WHAT TO WORK ON: Pictures found in the material must be left out, and every line returned as written.

RECORDED INFORMATION:
##########

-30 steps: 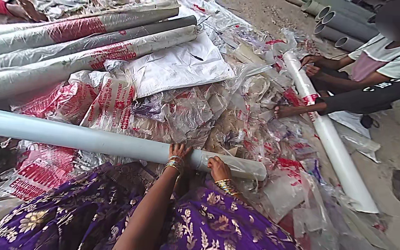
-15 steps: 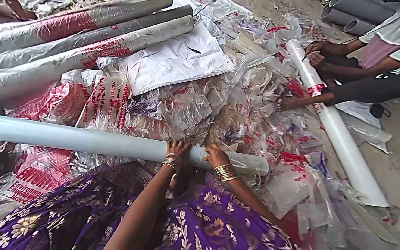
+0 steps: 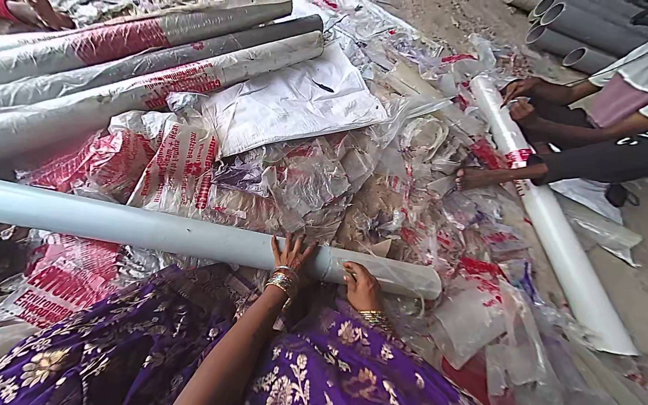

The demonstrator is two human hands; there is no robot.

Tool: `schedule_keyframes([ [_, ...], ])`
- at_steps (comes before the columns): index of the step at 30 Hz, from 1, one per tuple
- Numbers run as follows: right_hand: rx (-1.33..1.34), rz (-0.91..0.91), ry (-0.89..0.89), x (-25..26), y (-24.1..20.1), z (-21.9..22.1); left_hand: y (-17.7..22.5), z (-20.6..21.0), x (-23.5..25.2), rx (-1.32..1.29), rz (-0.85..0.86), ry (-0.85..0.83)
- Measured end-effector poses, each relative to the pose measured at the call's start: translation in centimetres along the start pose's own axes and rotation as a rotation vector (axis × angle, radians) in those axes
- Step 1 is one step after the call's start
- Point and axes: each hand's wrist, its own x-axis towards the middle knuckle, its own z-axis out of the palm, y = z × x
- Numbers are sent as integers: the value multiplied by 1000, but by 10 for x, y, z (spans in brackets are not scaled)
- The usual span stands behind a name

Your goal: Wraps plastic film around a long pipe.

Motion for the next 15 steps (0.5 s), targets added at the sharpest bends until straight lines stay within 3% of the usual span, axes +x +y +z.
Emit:
schedule_keyframes([
  [7, 227, 35, -185, -1, 13, -27, 55, 11, -6, -195, 202, 5],
  [10, 353, 51, -248, 7, 15, -36, 56, 32, -14, -237, 199, 218],
  [13, 253, 122, -148, 14, -1, -51, 51, 55, -25, -203, 236, 445],
  [15, 172, 174, -101, 25, -9, -66, 48, 62, -27, -207, 257, 485],
])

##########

TASK OUTPUT:
-30 steps: 
-15 steps: 
+0 steps: 

The demonstrator is two human hands; there is no robot.

Tool: `schedule_keyframes([ [_, ...], ])`
- at_steps (comes before the columns): index of the step at 30 Hz, from 1, one per tuple
- Numbers run as follows: right_hand: rx (-1.33..1.34), rz (-0.91..0.91), ry (-0.89..0.89), x (-25..26), y (-24.1..20.1), z (-21.9..22.1); left_hand: y (-17.7..22.5), z (-20.6..21.0), x (-23.5..25.2), rx (-1.32..1.29), rz (-0.85..0.86), ry (-0.85..0.83)
- Measured end-effector poses, each relative to the pose measured at the call's start: translation in centimetres along the start pose's own axes and rotation as a rotation vector (axis × angle, radians) in those axes
- Step 1 is one step after the call's start
- Point and axes: each hand's wrist, its own x-axis towards the middle knuckle, its own z-axis out of the palm, y = z × x
- Numbers are sent as integers: the value multiplied by 1000, but by 10 for x, y, z (spans in brackets are not scaled)
- The usual span stands behind a name

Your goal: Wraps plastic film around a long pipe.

Motion for the next 15 steps (0.5 s), targets added at the sharpest bends until straight lines stay within 3% of the usual span, axes +x +y +z.
Emit:
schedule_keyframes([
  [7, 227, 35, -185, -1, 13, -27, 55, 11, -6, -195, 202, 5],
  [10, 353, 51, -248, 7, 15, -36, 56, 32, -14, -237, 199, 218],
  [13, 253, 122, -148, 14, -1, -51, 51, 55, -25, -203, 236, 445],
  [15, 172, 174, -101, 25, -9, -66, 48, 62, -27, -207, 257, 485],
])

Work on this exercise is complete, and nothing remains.